Scan the entries below and tally the lines that include "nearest". Return nothing but the tally.
::: PROVIDED DATA :::
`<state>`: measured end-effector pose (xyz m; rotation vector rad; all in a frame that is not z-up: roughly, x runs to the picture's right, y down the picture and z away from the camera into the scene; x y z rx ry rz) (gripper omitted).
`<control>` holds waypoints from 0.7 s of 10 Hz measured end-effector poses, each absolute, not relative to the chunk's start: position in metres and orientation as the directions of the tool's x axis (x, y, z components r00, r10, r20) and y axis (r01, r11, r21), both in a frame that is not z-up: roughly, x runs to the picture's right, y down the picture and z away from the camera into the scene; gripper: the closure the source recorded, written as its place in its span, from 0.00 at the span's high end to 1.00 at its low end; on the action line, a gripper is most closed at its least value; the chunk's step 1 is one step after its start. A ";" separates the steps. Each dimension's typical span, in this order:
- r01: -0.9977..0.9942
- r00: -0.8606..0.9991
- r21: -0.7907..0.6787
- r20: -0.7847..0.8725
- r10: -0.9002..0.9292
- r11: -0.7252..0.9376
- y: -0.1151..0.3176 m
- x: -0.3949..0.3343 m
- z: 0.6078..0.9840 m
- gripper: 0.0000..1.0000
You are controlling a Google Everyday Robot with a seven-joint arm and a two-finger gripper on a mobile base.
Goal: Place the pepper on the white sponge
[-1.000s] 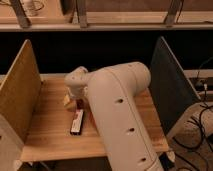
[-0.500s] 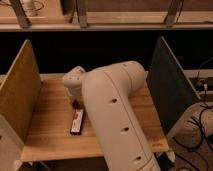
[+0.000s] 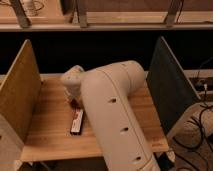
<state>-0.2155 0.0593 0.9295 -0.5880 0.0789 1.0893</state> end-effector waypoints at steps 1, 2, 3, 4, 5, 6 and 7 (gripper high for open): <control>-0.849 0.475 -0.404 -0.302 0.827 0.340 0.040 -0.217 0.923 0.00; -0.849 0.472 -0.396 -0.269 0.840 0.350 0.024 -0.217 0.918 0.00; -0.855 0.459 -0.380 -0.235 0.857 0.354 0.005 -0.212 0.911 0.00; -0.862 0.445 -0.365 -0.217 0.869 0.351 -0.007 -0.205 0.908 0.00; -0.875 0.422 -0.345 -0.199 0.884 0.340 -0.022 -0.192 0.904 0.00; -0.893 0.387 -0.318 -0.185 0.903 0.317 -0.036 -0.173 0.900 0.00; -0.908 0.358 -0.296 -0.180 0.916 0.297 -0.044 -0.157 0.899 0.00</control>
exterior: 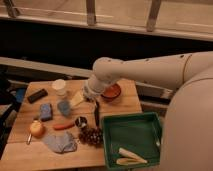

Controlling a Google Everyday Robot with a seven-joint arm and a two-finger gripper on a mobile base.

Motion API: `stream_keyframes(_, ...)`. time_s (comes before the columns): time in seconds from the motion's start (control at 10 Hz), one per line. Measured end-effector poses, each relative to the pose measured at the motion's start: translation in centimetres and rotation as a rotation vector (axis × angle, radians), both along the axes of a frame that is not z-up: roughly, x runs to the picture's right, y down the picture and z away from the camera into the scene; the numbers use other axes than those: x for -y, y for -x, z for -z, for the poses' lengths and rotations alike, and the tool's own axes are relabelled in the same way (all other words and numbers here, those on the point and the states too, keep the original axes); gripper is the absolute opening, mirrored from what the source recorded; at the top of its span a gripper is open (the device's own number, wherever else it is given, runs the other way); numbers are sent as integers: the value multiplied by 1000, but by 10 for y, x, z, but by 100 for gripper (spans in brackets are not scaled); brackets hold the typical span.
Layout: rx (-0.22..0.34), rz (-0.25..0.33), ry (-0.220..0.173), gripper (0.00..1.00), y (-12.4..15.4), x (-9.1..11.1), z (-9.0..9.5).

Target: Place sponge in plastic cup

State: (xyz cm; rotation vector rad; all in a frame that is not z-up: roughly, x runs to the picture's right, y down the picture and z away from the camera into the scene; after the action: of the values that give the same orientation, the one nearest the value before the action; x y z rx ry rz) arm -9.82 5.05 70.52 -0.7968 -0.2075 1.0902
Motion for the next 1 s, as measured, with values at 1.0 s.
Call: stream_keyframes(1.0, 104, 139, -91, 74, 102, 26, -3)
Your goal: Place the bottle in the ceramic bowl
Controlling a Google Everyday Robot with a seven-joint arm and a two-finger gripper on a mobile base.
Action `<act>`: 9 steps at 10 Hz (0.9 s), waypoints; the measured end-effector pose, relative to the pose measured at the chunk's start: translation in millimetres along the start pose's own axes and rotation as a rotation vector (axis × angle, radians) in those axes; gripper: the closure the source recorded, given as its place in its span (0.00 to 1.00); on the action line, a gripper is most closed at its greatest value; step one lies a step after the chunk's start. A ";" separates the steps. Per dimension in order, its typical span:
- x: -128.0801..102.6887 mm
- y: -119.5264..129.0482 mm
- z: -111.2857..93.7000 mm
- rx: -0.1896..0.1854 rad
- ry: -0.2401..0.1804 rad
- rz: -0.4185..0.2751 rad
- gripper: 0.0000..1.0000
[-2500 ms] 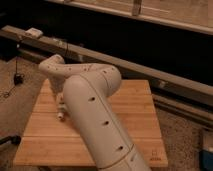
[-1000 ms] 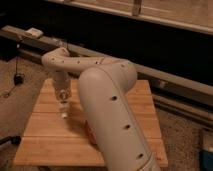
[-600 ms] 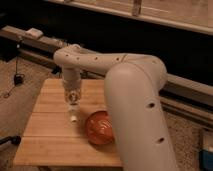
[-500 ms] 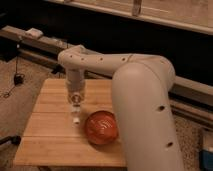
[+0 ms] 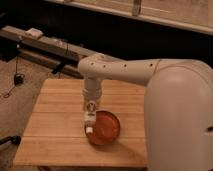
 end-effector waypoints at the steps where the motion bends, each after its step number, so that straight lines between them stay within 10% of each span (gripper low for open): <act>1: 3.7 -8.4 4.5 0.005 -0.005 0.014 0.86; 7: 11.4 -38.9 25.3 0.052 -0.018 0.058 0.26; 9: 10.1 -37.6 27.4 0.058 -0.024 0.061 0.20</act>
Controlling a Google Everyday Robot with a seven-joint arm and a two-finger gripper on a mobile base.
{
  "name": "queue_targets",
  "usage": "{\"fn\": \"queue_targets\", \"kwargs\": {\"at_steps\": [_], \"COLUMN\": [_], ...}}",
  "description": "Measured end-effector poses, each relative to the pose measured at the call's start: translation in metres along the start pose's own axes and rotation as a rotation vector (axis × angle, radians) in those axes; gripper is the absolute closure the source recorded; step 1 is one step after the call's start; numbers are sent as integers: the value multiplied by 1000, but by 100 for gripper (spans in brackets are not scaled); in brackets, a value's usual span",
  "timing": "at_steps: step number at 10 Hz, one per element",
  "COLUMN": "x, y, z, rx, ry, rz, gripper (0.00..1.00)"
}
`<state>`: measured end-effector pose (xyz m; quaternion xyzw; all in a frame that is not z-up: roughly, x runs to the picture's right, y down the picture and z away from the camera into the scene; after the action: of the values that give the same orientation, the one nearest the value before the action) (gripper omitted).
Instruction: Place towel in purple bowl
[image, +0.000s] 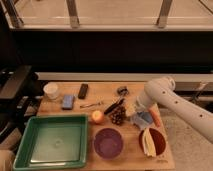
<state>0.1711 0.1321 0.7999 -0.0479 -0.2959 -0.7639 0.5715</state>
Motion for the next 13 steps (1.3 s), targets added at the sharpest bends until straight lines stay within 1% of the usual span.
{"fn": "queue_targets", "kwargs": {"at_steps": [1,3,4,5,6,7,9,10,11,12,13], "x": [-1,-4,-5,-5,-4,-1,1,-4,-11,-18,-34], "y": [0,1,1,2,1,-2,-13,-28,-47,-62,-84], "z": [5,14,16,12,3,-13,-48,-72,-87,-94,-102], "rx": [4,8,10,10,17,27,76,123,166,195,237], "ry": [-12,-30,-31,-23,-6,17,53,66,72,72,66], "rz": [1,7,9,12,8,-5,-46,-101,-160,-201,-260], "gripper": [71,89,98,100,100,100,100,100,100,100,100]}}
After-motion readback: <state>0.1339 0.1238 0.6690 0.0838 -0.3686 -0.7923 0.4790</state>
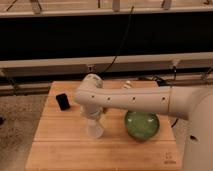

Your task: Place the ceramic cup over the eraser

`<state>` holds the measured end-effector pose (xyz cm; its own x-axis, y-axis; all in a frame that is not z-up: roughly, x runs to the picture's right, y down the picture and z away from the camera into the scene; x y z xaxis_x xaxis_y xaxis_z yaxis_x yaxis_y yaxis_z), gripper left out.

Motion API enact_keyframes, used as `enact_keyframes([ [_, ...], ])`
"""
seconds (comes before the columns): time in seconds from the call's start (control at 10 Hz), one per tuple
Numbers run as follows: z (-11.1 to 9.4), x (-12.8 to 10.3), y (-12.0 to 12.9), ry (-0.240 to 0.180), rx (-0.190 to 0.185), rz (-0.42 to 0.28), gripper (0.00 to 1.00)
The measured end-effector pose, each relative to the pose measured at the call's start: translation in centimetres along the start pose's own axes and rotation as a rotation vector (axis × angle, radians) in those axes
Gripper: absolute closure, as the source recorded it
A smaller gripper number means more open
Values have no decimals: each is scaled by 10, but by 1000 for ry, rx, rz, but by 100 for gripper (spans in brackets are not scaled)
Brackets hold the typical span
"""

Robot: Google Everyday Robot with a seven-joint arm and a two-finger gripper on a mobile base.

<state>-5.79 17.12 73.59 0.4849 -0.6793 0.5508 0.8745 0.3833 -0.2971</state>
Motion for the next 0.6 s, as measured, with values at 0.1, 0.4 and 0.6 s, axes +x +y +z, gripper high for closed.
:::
## SOLUTION FOR THIS PROBLEM
2